Regular expressions are a powerful tool to check a string against an expected pattern. Furthermore it is possible to change a string according to the pattern. But regular expressions look very magic to most software developers, especially in C#. In other languages like Ruby they are very common but I nearly never see them in C# applications. Therefore I want to use this article to give a short introduction to regular expressions and to show that they are not magically at all.
Regular expressions may be used to compare a string with a pattern, to count matching parts of the string or to manipulate strings. Within this article I want to show you the pattern matching feature but you may easily adapt the things you learn to solve both other issues to.
Execute a Regular Expression pattern matching test
The following source code shows a possible template you can use for pattern matching.
string myValue; Regex myRegex; myRegex = new Regex(@"..."); myRegex.IsMatch(myValue));
Structure of a Regular Expression
The following table contains the most important elements to create a regular expression. Please see also the table in the next section with some examples. These examples will help you to understand the meaning of the elements.
Element | Description |
^ | Start of the text |
$ | End of the text |
<S | Whitespace |
[a-zA-Z] | Letter |
[0-9] | Number |
[…] | One of the signs |
[^…] | None of the signs |
…|… | Or |
* | Any count of… |
? | One time or not |
+ | At least one time |
{n,} | Minimum n times |
{n,m} | Minimum n times and maximum m times |
Examples
The following table shows some example of regular expressions. For each example a matching and a not matching string is shown.

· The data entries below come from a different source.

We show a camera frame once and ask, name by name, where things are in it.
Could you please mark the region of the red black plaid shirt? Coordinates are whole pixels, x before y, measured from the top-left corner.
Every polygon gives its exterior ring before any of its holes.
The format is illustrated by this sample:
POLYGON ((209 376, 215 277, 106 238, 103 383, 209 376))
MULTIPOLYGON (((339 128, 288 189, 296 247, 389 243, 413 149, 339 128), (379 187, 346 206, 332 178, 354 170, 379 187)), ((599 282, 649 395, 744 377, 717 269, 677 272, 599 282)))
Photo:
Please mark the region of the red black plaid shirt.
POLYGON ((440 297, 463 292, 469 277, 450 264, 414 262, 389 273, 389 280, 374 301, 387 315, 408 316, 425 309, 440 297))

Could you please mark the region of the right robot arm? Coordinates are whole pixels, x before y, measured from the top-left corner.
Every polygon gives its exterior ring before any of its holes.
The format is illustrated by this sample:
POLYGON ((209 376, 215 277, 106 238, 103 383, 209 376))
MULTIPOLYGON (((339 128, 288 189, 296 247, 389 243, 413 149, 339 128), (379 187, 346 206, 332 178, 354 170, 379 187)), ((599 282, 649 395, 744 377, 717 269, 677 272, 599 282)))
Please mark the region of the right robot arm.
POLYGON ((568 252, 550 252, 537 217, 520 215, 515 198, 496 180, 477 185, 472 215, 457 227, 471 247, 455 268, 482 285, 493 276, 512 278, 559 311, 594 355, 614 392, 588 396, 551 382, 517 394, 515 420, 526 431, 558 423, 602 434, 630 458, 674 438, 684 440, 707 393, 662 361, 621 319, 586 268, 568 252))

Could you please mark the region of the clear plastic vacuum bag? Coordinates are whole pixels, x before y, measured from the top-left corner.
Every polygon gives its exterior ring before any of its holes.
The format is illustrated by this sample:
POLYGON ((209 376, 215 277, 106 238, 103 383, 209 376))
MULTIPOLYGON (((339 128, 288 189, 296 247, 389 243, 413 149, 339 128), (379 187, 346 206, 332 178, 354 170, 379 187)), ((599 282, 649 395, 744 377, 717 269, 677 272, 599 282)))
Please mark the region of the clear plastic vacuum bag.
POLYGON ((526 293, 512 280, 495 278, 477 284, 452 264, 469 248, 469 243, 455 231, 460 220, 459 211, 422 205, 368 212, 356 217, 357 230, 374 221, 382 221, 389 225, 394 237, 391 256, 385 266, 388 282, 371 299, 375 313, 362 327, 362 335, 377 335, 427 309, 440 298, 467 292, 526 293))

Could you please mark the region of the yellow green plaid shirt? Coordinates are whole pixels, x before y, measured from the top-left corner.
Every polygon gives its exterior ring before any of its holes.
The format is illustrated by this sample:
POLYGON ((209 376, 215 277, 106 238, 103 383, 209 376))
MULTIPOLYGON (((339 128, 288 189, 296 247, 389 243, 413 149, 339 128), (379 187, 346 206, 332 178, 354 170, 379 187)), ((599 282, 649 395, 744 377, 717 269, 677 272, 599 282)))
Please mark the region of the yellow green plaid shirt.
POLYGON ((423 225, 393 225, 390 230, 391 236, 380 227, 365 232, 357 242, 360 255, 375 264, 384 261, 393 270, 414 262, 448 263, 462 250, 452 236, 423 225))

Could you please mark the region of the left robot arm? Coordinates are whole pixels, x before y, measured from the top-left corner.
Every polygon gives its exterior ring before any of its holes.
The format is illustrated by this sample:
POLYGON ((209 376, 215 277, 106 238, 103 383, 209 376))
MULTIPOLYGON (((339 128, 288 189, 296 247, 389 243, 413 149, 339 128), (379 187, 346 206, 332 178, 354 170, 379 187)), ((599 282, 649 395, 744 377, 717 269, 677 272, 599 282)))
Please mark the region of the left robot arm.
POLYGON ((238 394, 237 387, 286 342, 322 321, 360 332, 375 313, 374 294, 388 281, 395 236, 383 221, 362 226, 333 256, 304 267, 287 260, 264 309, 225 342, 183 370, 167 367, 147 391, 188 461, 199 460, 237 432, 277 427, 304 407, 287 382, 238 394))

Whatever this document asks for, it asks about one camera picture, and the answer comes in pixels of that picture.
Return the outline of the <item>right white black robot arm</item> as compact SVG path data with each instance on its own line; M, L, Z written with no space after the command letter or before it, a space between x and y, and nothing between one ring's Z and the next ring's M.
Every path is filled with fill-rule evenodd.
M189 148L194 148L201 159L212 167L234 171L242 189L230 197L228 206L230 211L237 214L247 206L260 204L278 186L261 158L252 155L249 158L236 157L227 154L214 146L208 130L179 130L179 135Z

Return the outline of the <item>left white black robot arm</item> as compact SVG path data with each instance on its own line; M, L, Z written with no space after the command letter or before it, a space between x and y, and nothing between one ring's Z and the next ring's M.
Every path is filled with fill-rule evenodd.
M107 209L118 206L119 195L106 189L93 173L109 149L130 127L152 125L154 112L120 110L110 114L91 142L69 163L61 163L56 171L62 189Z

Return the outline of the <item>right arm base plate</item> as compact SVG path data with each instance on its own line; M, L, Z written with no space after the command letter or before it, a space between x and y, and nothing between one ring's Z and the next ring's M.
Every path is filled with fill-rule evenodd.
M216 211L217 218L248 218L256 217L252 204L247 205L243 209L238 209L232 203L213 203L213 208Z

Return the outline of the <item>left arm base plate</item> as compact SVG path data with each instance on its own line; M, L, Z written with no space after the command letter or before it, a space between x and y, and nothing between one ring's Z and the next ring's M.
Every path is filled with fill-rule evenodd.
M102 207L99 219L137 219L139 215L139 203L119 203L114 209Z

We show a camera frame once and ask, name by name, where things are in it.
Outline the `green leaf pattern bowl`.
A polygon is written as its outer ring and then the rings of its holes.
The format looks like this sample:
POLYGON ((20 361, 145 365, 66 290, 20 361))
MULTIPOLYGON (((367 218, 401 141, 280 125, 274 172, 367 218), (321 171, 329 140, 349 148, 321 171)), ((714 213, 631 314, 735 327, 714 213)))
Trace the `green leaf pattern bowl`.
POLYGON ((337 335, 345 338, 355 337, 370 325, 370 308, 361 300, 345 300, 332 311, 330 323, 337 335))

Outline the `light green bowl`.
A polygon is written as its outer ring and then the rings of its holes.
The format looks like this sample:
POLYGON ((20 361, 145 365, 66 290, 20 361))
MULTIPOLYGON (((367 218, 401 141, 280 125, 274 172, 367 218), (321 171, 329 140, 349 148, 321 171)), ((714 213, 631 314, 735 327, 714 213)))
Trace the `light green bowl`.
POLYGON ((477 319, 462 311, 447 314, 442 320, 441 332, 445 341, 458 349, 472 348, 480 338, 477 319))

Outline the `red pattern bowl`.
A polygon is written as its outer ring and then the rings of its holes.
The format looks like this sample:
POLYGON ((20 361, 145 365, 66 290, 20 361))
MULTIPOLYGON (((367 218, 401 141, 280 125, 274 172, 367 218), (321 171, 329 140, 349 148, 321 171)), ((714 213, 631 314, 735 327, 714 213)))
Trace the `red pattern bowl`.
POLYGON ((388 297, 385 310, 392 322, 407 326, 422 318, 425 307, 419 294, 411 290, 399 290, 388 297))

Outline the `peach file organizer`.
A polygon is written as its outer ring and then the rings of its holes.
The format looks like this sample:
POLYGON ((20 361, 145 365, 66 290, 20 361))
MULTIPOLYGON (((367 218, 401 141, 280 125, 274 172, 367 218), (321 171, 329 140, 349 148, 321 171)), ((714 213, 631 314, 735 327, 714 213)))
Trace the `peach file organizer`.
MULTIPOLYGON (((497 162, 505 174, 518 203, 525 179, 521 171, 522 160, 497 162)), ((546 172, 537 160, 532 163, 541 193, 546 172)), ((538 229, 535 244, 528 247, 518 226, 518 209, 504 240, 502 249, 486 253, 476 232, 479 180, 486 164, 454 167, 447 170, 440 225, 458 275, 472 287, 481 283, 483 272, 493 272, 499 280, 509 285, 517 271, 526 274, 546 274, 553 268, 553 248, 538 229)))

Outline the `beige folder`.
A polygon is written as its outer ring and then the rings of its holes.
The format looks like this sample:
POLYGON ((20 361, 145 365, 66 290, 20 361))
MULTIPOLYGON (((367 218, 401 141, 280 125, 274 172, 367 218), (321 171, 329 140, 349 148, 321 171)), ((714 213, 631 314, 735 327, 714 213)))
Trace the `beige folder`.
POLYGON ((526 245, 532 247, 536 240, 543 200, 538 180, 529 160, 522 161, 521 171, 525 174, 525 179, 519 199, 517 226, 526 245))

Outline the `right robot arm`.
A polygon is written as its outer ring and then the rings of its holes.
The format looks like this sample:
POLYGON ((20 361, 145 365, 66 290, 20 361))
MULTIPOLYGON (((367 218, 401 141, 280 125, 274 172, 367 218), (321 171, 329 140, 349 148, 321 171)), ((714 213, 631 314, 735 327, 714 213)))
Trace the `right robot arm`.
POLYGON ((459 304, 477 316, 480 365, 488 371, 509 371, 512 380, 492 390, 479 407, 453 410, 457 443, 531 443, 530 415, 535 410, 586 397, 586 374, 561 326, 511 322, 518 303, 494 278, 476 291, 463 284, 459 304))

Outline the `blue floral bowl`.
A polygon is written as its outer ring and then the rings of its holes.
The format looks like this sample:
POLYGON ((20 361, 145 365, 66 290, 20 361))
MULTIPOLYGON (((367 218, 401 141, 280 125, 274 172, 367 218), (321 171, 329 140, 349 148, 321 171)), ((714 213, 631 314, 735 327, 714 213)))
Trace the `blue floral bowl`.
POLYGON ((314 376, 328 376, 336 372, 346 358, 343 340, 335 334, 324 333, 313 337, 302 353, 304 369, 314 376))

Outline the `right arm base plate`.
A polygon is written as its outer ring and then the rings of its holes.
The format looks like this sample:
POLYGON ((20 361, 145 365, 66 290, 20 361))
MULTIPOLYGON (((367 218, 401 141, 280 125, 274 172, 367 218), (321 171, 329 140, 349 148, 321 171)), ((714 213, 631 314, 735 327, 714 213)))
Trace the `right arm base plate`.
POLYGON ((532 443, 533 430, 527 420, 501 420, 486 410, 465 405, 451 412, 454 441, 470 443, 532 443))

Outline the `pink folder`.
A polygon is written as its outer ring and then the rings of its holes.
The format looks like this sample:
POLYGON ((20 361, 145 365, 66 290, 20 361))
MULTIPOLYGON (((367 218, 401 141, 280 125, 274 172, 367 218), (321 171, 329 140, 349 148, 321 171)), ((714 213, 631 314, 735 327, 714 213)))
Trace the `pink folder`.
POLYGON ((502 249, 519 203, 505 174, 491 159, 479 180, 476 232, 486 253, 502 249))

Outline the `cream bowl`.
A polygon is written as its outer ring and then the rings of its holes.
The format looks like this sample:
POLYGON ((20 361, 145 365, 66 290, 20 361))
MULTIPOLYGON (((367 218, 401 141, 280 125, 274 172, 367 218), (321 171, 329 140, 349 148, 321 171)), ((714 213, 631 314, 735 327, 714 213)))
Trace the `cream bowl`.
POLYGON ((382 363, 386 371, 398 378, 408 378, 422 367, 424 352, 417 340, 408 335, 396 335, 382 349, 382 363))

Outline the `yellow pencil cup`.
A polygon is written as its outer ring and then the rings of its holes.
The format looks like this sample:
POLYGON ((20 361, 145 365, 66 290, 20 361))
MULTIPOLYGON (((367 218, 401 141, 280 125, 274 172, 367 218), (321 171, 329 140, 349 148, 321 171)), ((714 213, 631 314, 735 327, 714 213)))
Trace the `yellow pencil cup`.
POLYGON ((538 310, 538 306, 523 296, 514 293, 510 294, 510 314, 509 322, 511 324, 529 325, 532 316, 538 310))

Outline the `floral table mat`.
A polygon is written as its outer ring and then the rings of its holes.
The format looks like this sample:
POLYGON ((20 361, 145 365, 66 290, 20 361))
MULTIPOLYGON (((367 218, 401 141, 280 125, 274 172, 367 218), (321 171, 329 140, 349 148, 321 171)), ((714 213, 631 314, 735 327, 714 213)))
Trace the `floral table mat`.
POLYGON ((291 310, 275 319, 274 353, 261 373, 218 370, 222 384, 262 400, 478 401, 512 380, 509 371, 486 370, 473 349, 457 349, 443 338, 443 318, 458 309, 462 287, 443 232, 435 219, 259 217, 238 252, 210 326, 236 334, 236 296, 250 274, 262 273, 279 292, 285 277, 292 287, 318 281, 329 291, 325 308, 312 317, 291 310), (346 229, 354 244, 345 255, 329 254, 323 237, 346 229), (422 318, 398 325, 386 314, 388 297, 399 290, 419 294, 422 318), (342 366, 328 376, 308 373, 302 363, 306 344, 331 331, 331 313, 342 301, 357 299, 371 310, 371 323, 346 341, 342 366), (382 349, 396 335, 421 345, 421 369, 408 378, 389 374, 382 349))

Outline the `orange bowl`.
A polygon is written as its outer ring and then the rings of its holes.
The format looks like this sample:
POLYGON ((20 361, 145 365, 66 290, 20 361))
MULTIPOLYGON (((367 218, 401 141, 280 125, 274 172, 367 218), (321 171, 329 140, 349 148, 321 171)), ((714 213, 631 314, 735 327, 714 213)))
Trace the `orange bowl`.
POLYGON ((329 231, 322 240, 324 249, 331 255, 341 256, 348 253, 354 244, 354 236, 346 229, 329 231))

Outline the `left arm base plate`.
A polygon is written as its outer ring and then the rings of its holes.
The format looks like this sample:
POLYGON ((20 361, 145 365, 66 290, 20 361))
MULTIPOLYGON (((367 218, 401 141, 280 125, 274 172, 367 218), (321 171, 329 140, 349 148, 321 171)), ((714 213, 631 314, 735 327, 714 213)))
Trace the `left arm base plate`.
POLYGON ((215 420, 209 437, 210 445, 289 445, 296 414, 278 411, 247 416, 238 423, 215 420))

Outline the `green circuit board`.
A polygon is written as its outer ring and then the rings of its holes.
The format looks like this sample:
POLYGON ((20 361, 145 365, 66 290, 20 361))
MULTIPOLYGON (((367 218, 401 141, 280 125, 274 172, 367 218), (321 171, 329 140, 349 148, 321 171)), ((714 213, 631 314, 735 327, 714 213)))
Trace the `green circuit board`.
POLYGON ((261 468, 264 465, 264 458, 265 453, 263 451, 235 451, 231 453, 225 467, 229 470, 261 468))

Description | Regular expression | Example which matches | Example which does not match |
Length must be six elements | ^.{6,6}$ | abcdef | abcdefg |
Minimum length of four elements | ^.{4,}$ | abcdef | abc |
Maximum length of six elements (and minimum length of one) | ^.{1,6}$ | abcdef | abcdefg |
Content must be … | ^abcdef$ | abcdef | abcdefg |
Starts with … | ^abc | abcdef | abdefg |
Ends with … | ef$ | abcdef | abcdefg |
Starts with … and ends with … | ^ab.*ef$ | abcdef | abcdefg |
Starts with … or … | ^(xyz|abc) | abcdef | abdefg |
Starts NOT with … | ^[^a][^b] | bdef | abcefg |
Starts NOT with … or … | ^[^a|b] | cdef | abcefg |
Starts with … and has length … | ^ab.{4,4}$ | abcdef | abWdefg |
Starts with … and ends with … and has defined length … | ^abc.{3,3}def$ | abcxyzdef | abcxydef |
Starts with … and ends with … and has minimum length … | ^abc.{1,}def$ | abcxyzdef | abcdef |
Only contains letters ‘a’ to ‘z’ (uppercase or lowercase) | ^[a-zA-Z]{1,}$ | abcdef | ab12ef |
Only contains numbers ‘0’ to ‘9’ | ^[0-9]{1,}$ | 12345 | 12ef |
Pattern matching ‘xxxyyyxxx’ where x are letters and y are numbers | ^[a-zA-Z]{3,3}[0-9]{3,3}[a-zA-Z]{3,3}$ | abc123def | abc1s3def |
Starts with one or more times of … | ^a*bc | aaaabc | xbc |
Has length of … and may start with an optional part (in this case ‘X’) | ^(X)?.{8,8}$ | abcdefgh
Xabcdefgh |
Abcdefghi
Xabcdefghi |
Starts with one or more … (in this case: must start with at least one ‘a’ but may also start with more than one ‘a’ letters) | a+ | abac | xyz |
Starts with … to … times with … (in this case: starts with two to four ‘a’ letters) | ^a{2,4}bc$ | aaabc | aaaaaaaabc |
Starts with … to unlimited times with … (in this case: starts with two or more ‘a’ letters) | ^a{2,}bc$ | aaaaaaaabc | abc |
Summary
It is not easy to use regular expressions, because they have a very technical syntax and if you don’t use them every day you will forget the details of this syntax. But if you want to implement some difficult string comparisons I recommend you to use regular expressions. The power of the pattern matching features will outbalance the disadvantage of the decreased readability.